• Exercise aim: Every line from the one with "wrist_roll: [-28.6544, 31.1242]" up to and including the one with "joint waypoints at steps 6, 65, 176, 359" is to be output exactly as it appears below; pictures are not.

• Data for this exercise:
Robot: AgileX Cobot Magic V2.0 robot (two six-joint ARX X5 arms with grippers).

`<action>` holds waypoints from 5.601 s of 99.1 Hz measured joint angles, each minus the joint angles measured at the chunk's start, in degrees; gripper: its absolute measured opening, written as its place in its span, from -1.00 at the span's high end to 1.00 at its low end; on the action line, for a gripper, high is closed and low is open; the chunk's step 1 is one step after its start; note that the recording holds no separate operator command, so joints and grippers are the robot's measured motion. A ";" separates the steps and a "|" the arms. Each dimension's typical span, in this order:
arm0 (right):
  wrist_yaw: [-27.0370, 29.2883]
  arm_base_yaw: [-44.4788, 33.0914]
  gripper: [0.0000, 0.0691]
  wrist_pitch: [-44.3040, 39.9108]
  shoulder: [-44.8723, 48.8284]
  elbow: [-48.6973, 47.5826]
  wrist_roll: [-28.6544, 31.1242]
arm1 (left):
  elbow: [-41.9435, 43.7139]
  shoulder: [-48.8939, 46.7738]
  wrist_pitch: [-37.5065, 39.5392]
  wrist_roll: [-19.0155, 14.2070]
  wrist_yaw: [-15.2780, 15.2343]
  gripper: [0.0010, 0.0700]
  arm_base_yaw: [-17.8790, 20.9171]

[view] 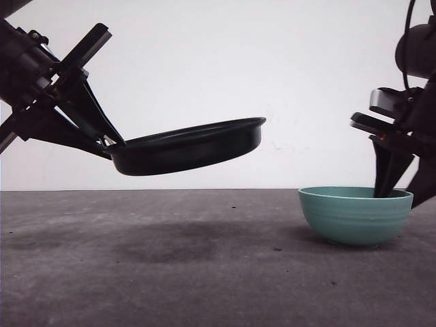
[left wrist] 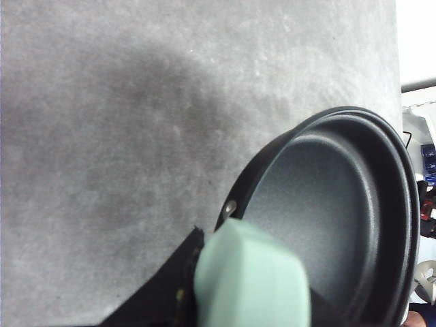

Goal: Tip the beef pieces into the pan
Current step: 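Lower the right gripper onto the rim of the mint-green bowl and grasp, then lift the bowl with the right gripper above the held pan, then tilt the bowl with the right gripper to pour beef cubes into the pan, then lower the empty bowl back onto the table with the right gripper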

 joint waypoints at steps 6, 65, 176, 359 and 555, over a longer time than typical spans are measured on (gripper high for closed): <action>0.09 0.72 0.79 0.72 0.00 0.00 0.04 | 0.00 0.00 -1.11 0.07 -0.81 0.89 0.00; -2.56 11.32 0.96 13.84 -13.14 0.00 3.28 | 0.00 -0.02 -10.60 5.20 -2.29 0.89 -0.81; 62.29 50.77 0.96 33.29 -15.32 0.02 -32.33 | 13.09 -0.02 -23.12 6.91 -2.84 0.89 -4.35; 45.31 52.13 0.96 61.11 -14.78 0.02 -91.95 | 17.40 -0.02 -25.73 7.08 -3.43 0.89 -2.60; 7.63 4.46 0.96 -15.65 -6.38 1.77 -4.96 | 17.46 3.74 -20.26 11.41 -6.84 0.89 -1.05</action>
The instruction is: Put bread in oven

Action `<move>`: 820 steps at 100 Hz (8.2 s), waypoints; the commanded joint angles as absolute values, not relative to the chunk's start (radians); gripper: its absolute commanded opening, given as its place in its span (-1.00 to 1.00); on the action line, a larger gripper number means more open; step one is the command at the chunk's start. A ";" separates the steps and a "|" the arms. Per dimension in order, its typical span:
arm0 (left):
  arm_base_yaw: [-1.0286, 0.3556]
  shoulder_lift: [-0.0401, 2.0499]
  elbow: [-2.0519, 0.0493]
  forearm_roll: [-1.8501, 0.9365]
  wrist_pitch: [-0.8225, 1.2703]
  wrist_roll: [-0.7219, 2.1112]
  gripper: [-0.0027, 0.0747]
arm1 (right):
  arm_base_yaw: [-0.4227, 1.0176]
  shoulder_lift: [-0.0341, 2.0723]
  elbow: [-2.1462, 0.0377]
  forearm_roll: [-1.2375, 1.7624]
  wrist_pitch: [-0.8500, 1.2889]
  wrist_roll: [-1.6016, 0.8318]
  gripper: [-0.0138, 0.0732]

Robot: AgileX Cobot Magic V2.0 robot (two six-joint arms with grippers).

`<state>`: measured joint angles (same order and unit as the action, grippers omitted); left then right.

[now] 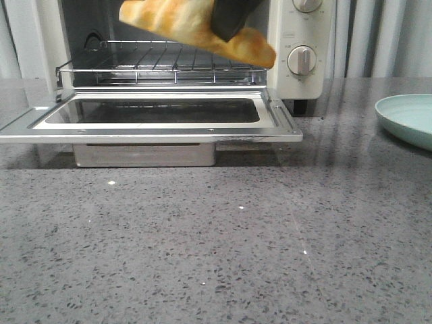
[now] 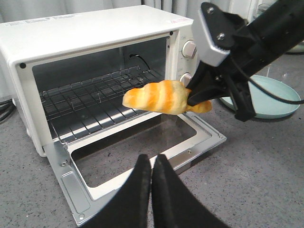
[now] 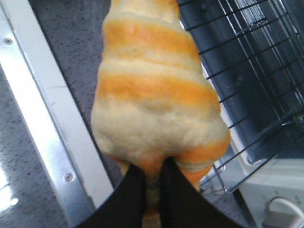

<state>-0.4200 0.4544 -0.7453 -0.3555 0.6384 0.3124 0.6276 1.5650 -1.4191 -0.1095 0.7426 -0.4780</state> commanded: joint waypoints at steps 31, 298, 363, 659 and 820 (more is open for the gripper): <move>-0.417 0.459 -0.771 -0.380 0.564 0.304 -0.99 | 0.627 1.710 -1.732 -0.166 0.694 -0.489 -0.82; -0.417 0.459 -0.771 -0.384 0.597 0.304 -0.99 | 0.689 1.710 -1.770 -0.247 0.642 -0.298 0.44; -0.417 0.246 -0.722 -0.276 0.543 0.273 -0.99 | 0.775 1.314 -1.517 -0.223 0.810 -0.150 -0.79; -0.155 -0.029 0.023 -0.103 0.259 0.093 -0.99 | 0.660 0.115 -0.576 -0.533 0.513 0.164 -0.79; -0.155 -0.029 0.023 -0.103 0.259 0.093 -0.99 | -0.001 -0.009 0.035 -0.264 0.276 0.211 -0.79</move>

• Solution to this exercise:
  wrist_roll: [-28.6544, 31.1242]
arm1 (left):
  elbow: [-41.9435, 43.7139]
  shoulder: [-48.8939, 46.7738]
  wrist_pitch: [-37.5065, 39.5392]
  wrist_roll: [-19.0155, 14.2070]
  wrist_yaw: [-15.2780, 15.2343]
  gripper: [0.0010, 0.0700]
  arm_base_yaw: [-17.8790, 20.9171]

[view] 
[left wrist] 

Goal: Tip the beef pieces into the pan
Current step: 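Lower the right gripper onto the rim of the mint-green bowl and grasp, then lift the bowl with the right gripper above the held pan, then tilt the bowl with the right gripper to pour beef cubes into the pan, then lower the empty bowl back onto the table with the right gripper
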
 joint waypoints at steps 6, 65, 176, 359 and 555, over a longer time than typical spans are measured on (gripper high for closed): <action>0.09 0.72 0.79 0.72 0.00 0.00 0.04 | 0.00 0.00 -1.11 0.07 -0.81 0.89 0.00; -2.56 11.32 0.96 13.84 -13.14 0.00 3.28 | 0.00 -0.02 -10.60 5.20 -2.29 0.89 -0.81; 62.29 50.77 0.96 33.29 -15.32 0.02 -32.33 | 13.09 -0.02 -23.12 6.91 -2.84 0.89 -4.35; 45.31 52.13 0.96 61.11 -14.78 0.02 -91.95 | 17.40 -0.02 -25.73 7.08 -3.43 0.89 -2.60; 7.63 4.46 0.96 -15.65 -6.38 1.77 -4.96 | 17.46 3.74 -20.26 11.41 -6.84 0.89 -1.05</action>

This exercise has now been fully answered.